• [Given information]
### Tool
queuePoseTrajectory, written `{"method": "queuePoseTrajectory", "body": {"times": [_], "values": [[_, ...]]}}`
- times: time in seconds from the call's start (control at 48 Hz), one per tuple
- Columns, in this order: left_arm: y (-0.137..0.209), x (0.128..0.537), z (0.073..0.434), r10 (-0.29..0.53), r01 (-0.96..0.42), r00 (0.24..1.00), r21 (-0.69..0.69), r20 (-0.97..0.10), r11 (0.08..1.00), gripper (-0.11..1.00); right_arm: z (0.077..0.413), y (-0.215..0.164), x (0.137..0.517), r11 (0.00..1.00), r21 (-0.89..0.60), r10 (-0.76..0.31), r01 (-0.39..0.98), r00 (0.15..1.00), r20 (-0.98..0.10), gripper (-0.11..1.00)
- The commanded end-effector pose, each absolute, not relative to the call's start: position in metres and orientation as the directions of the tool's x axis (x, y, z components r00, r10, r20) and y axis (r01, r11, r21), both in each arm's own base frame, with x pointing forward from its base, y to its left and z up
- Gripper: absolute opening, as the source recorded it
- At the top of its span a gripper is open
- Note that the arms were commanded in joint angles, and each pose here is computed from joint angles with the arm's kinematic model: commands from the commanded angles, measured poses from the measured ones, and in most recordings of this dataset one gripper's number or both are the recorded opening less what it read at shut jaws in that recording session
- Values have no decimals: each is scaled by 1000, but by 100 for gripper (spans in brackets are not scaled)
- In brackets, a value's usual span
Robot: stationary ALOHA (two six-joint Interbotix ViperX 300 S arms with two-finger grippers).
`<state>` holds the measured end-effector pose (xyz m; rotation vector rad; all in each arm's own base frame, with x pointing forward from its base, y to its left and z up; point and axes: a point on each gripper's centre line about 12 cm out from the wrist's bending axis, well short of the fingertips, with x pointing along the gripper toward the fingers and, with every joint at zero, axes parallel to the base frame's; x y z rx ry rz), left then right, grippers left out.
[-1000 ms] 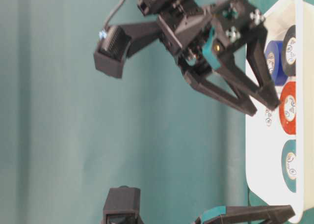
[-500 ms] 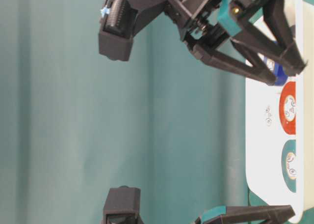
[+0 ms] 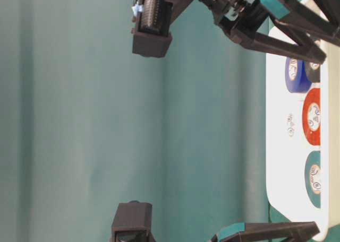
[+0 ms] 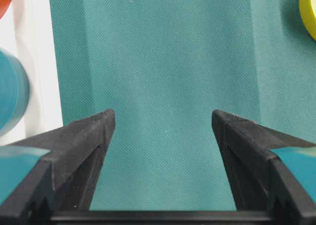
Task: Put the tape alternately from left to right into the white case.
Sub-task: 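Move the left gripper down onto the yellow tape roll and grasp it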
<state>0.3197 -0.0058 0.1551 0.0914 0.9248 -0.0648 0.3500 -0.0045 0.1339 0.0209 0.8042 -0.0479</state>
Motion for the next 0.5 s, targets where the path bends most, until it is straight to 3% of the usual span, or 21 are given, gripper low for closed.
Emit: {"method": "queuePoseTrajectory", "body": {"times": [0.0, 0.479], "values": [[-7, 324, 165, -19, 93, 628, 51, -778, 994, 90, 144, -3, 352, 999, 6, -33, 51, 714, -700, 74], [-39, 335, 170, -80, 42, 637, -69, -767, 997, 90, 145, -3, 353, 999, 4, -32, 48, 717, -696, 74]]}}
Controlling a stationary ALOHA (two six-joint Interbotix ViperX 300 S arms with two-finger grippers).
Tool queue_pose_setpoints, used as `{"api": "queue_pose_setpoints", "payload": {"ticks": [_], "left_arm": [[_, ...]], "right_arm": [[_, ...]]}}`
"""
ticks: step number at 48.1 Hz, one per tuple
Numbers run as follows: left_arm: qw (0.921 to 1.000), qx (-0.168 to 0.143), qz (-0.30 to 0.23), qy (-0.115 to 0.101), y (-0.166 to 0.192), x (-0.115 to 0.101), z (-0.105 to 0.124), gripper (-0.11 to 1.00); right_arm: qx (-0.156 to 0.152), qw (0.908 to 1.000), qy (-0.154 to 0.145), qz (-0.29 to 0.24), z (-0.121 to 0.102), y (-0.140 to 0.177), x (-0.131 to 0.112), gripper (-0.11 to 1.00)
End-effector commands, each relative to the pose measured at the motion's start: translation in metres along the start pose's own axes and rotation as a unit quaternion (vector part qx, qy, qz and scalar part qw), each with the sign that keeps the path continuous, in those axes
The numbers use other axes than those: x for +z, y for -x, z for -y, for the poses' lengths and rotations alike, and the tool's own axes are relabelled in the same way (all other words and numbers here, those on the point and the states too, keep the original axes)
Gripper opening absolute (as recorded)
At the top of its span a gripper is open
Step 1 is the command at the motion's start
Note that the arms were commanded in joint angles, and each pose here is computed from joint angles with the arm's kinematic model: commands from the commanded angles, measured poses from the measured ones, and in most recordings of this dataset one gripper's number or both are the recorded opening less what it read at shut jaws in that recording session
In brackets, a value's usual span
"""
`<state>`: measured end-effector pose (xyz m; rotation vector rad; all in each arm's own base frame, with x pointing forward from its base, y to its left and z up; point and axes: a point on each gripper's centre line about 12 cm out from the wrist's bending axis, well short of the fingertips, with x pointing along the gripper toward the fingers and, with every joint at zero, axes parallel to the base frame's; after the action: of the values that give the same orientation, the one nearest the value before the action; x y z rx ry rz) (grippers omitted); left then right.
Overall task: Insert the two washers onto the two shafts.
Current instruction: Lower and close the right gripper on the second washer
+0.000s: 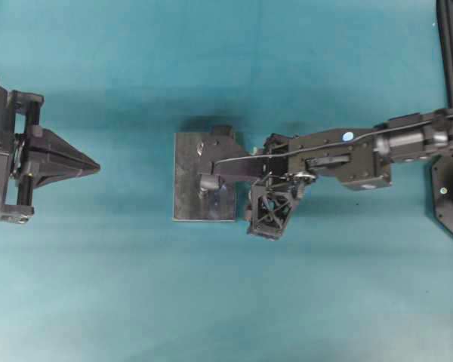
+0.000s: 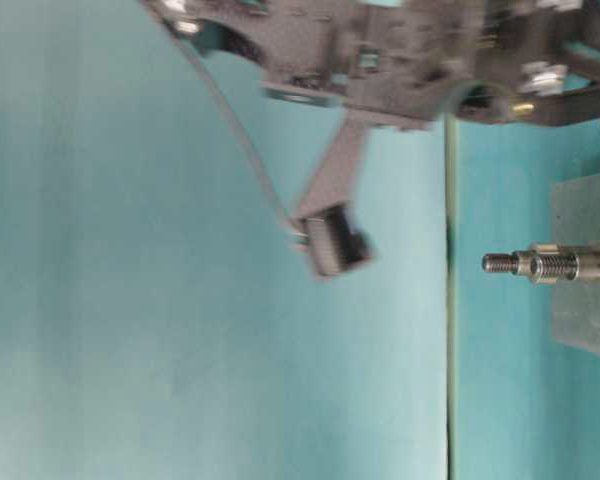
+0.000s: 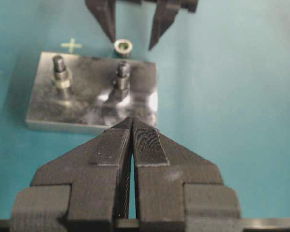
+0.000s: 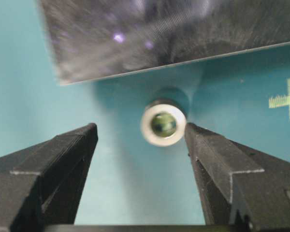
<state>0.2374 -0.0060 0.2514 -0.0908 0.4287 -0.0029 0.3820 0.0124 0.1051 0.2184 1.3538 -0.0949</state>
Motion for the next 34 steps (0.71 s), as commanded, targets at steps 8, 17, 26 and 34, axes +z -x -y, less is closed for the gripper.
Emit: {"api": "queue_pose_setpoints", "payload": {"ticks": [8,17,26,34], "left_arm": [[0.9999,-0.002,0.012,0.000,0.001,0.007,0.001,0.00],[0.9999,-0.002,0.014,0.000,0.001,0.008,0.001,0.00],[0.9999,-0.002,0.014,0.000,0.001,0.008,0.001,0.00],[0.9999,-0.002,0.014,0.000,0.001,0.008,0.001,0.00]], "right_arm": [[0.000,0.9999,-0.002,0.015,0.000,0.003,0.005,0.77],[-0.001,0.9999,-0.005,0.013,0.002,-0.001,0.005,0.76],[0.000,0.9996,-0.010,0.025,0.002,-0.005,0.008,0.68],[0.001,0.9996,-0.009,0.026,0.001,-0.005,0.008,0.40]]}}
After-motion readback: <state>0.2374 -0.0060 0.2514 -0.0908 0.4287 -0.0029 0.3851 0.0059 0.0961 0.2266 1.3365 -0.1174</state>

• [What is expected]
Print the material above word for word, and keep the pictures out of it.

• [Written answer]
### Tool
queuePoseTrajectory, written `{"method": "queuePoseTrajectory", "body": {"times": [_], "values": [[_, ...]]}}`
- times: time in seconds from the call's start (control at 48 Hz), one per tuple
- Columns, in this order: left_arm: y (-0.137..0.209), x (0.128..0.537), z (0.073..0.434), r10 (-0.29..0.53), r01 (-0.96..0.42), r00 (0.24..1.00), r21 (-0.69..0.69), r20 (-0.97..0.10), r11 (0.08..1.00), gripper (-0.11..1.00); right_arm: z (0.077..0.413), y (-0.215..0.164), x (0.137..0.517), r11 (0.00..1.00), r21 (-0.89..0.60), r10 (-0.76..0.31), r01 (-0.39..0.98), r00 (0.15..1.00), r20 (-0.98..0.10), gripper (-0.11..1.00)
- The commanded end-effector pose, each absolute, not relative to the call's start: position in metres and orientation as the directions of the tool's x axis (x, y, z components r00, r10, r20) and y axis (r01, r11, r21), both in each arm's own base frame, with x pointing forward from its base, y to its left and z up
- Gripper: absolute opening, as the source recorded it
- At the top of its span a gripper is open
- Note that the arms were commanded in joint angles, and each pose here is computed from joint angles with the arm's kinematic model: commands from the commanded angles, measured poses from the measured ones, and in most recordings of this dataset one gripper's number or both are the recorded opening less what it read at shut jaws in that recording session
- Values have no decimals: each is scaled by 1000, but by 100 for gripper (spans in brackets are not scaled)
- In brackets, a value's usual span
Robot: stationary ALOHA (two six-joint Interbotix ViperX 300 S arms with two-finger grippers).
`<state>` holds the measured end-effector pose (xyz m; rotation vector rad; all in each arm's own base frame, with x pointing forward from its base, y to its left and z up; point and axes: a point on each gripper's centre line about 12 cm out from the wrist's bending axis, well short of the fingertips, with x pointing along the gripper toward the fingers and, with every joint at zero, axes parallel to the base frame's; x y z rx ry rz), left then right, grippers left out.
[-1000 ms] 
[-500 ms] 
[+0 ms] 
[+0 ms] 
Task: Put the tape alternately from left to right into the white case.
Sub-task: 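Move the left gripper down onto the yellow tape roll and grasp it
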<state>0.3197 -0.0058 0.1551 0.0914 0.9248 -0.0648 0.3500 -0.0045 0.1339 0.0209 0.8042 -0.0479</state>
Motion for the next 0.5 s, targets where the path bends most, until it is straight to 3% of the usual span, or 21 are given, gripper low for closed.
Emit: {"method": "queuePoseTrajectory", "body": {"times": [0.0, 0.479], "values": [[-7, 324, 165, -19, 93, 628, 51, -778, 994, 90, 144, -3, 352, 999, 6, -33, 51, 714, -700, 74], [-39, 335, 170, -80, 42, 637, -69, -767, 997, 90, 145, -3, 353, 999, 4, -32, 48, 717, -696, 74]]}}
Controlling a stationary ALOHA (two six-joint Interbotix ViperX 300 S arms with two-finger grippers).
Tool queue_pose_setpoints, used as `{"api": "queue_pose_setpoints", "payload": {"ticks": [_], "left_arm": [[_, ...]], "right_arm": [[_, ...]]}}`
"""
ticks: step number at 48.1 Hz, one per tuple
Numbers run as follows: left_arm: qw (0.921 to 1.000), qx (-0.168 to 0.143), qz (-0.30 to 0.23), qy (-0.115 to 0.101), y (-0.166 to 0.192), x (-0.115 to 0.101), z (-0.105 to 0.124), gripper (-0.11 to 1.00); right_arm: qx (-0.156 to 0.152), qw (0.908 to 1.000), qy (-0.154 to 0.145), qz (-0.29 to 0.24), z (-0.121 to 0.102), y (-0.140 to 0.177), x (-0.131 to 0.112), gripper (-0.11 to 1.00)
End-effector commands, each relative to the pose measured at the motion's start: translation in metres along the start pose's own axes and rotation as a unit quaternion (vector part qx, qy, qz and scalar part qw), each with the sign that keeps the path continuous, in those axes
The numbers use other axes than those: x for +z, y for -x, z for -y, for the poses' lengths and rotations alike, and the tool's own axes are relabelled in the same way (all other words and numbers here, those on the point and the states too, keep the original axes)
Gripper opening absolute (as recorded)
At the top of its span a gripper is open
Step 1 is the command at the motion's start
Note that the arms were commanded in joint angles, and each pose here is computed from joint angles with the arm's kinematic model: commands from the commanded angles, measured poses from the measured ones, and in most recordings of this dataset one gripper's number or both are the recorded opening less what it read at shut jaws in that recording session
In brackets, a value's usual span
"""
`<state>`: measured end-effector pose (xyz m; rotation vector rad; all in each arm's own base frame, with x pointing forward from its base, y to its left and z up; point and axes: a point on each gripper's centre line about 12 cm out from the wrist's bending axis, well short of the fingertips, with x pointing along the gripper toward the fingers and, with every joint at zero, axes parallel to the base frame's; after the action: of the values that give the same orientation, the one nearest the value before the action; x y z rx ry rz) (grippers omitted); left then right.
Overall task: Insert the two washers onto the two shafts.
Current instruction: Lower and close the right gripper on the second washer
+0.000s: 
+0.000s: 
+0.000s: 
+0.000s: 
<state>0.2374 -0.0060 0.2514 -0.0908 0.4287 -0.0029 0.3820 0.0124 0.1051 0.2184 1.3538 -0.0949</state>
Motion for the next 34 steps (0.71 s), as commanded, targets at steps 8, 17, 26 and 34, axes +z -x -y, less is closed for the gripper.
Emit: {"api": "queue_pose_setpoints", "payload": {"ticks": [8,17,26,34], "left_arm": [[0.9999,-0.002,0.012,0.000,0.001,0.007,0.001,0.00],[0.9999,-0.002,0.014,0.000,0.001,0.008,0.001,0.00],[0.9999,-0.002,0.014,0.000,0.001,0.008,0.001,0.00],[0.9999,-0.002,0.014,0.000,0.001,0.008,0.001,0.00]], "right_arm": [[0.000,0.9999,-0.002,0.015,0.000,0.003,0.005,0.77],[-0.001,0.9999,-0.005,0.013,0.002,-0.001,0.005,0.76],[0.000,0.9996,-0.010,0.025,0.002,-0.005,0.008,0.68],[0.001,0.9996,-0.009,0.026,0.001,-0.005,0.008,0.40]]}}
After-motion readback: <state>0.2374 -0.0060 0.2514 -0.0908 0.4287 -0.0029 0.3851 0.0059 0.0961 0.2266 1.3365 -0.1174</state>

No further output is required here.